Answer: No. Cannabis used for medicinal purposes is not an allowable medical expense deduction on Schedule A, Itemized Deductions. Amounts paid to get a controlled substance, such as cannabis, for medicinal purposes is in violation of the federal Controlled Substances Act and is not legally procured even if state law permits its use when prescribed by a physician and the taxpayer has a prescription.
April 12, 2018
Question: Jackie purchased a timeshare unit in 2012 for $35,000. She and her family have used it personally as a vacation home since the date of purchase. The property was never rented. In 2017, the property lost value and Jackie decided to allow the lender to repossess the property. She received a Form 1099-A with $6,000 in Box 2 as the balance of principal outstanding and the FMV of $15,000 in Box 4. Box 5 was checked stating that Jackie was personally liable for repayment. Because this was Jackie’s vacation property and she never rented it, is Jackie required to report the repossession?
Answer: Yes. Jackie received a Form 1099-A. The sale of the property is required to be reported on the taxpayer’s return.
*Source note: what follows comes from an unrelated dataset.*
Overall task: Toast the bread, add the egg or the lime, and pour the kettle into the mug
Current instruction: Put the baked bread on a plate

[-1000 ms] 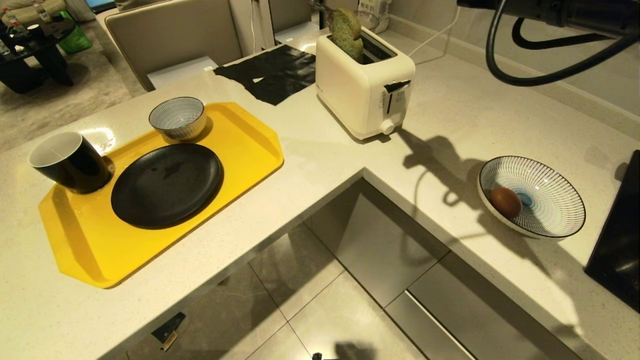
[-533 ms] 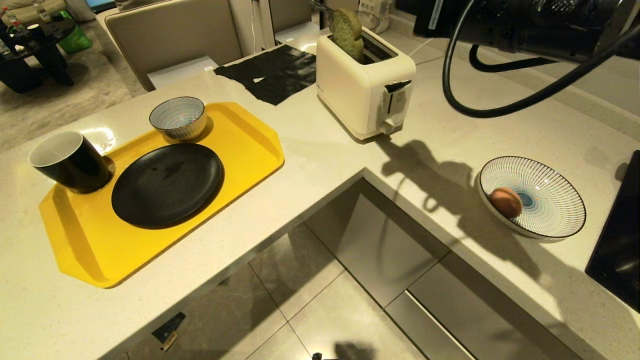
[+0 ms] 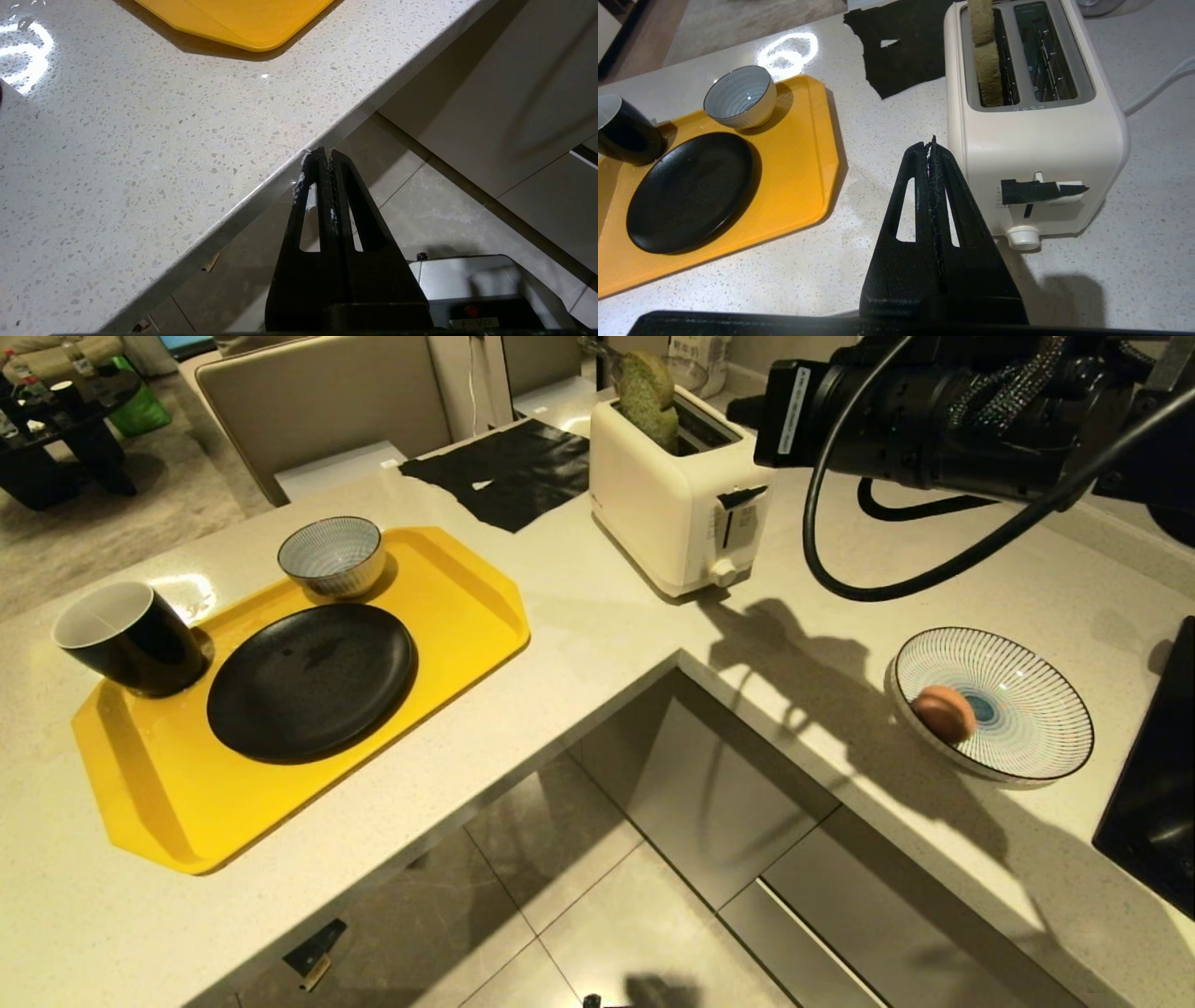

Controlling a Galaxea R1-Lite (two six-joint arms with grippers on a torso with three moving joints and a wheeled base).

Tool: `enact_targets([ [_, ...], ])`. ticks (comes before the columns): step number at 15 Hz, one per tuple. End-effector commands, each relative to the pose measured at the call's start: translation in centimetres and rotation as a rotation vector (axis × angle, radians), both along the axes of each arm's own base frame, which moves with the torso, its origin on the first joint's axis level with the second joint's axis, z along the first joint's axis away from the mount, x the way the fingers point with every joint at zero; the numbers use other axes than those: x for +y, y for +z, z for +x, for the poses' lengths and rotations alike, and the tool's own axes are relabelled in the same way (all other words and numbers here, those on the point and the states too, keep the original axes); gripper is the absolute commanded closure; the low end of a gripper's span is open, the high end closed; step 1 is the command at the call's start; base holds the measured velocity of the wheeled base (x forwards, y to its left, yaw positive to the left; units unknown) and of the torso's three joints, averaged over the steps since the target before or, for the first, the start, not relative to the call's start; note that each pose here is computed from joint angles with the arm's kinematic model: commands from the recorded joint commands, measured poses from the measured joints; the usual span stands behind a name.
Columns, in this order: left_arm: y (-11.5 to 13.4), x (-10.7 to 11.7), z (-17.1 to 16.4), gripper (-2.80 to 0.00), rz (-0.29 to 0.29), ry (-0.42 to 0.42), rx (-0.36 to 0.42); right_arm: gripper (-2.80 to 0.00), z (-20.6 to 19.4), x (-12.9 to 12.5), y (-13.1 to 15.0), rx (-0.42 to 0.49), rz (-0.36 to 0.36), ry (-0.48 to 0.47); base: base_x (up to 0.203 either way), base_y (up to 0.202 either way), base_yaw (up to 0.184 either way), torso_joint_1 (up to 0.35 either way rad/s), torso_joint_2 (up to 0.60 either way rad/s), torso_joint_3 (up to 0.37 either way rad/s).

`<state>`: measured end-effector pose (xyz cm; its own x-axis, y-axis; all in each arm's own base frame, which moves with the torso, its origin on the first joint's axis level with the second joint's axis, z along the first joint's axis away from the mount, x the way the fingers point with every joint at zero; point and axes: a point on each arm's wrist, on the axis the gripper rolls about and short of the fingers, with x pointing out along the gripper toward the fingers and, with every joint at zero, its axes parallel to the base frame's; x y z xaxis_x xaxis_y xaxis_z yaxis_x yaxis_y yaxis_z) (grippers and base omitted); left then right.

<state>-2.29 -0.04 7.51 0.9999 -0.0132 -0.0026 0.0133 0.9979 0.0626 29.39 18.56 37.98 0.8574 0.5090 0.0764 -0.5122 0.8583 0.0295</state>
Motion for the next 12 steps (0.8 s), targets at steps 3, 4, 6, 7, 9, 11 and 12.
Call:
enact_targets([
  [3, 0.0, 0.0, 0.0, 0.0, 0.008, -0.002, 0.002, 0.0, -0.4, -0.2, -0.4, 0.018, -0.007, 0.0, 0.0, 0.0, 0.0, 0.0, 0.0, 0.0],
  [4, 0.0, 0.0, 0.0, 0.0, 0.004, -0.004, 0.001, 0.0, -0.4, -0.2, -0.7, 0.028, -0.014, 0.0, 0.0, 0.0, 0.0, 0.0, 0.0, 0.0],
  [6, 0.0, 0.0, 0.0, 0.0, 0.005, -0.002, 0.002, 0.0, -0.5, -0.3, -1.2, 0.045, -0.024, 0.0, 0.0, 0.0, 0.0, 0.0, 0.0, 0.0],
  [7, 0.0, 0.0, 0.0, 0.0, 0.008, -0.004, 0.002, 0.0, -0.9, -0.5, -1.1, 0.046, -0.025, 0.001, 0.0, 0.0, 0.0, 0.0, 0.0, 0.0],
  [9, 0.0, 0.0, 0.0, 0.0, -0.003, 0.001, 0.002, 0.0, -1.3, -0.7, -0.8, 0.038, -0.02, 0.003, 0.0, 0.0, 0.0, 0.0, 0.0, 0.0],
  [11, 0.0, 0.0, 0.0, 0.0, -0.009, 0.004, 0.001, 0.0, -1.3, -0.6, -0.7, 0.035, -0.018, 0.003, 0.0, 0.0, 0.0, 0.0, 0.0, 0.0],
  [12, 0.0, 0.0, 0.0, 0.0, -0.02, 0.006, 0.001, 0.0, -1.3, -0.6, -0.7, 0.036, -0.019, 0.003, 0.0, 0.0, 0.0, 0.0, 0.0, 0.0],
])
This is a deemed sale of the property back to the lender. The Form 1099-A indicates that Jackie is personally liable for the debt, thereby making it a recourse debt to Jackie. She will report the deemed sale on her Form 1040 on Form 8949/Schedule D. When the associated debt is recourse debt, the selling price is the lower of the FMV or the balance of principal outstanding. For Jackie, the selling price is $6,000 because this amount is less than the FMV. The cost basis in the property will be the amount paid in 2012 of $35,000. Since the deemed selling price is less than her basis, Jackie will have a loss. However, the loss is from a personal use asset and is nondeductible under Reg. §1.165-9(a). Report the sale or exchange on Form 8949 and enter code L in column (f) and the amount of the nondeductible loss as a positive number in column (g).
April 5, 2018
Question: A new business began operations on Nov. 1. Prior to opening, the business incurred $47,000 in startup costs for training employees and advertising. How are the startup costs deducted?
Answer: In the year the active trade or business begins, the taxpayer may deduct the lesser of:
- Actual start-up expenditures.
- $5,000 reduced (but not below zero) by the amount that start-up expenditures exceed $50,000.
The expenses remaining after deducting the $5,000 amount are amortized over 180 months. Since the business incurred less than $50,000 of startup costs, it can deduct the full $5,000, plus an additional $467 in amortization on its first tax return [($47,000 - $5,000)/180 x 2 months]. The remaining expense is amortized over the remaining amortization period [§195(b)].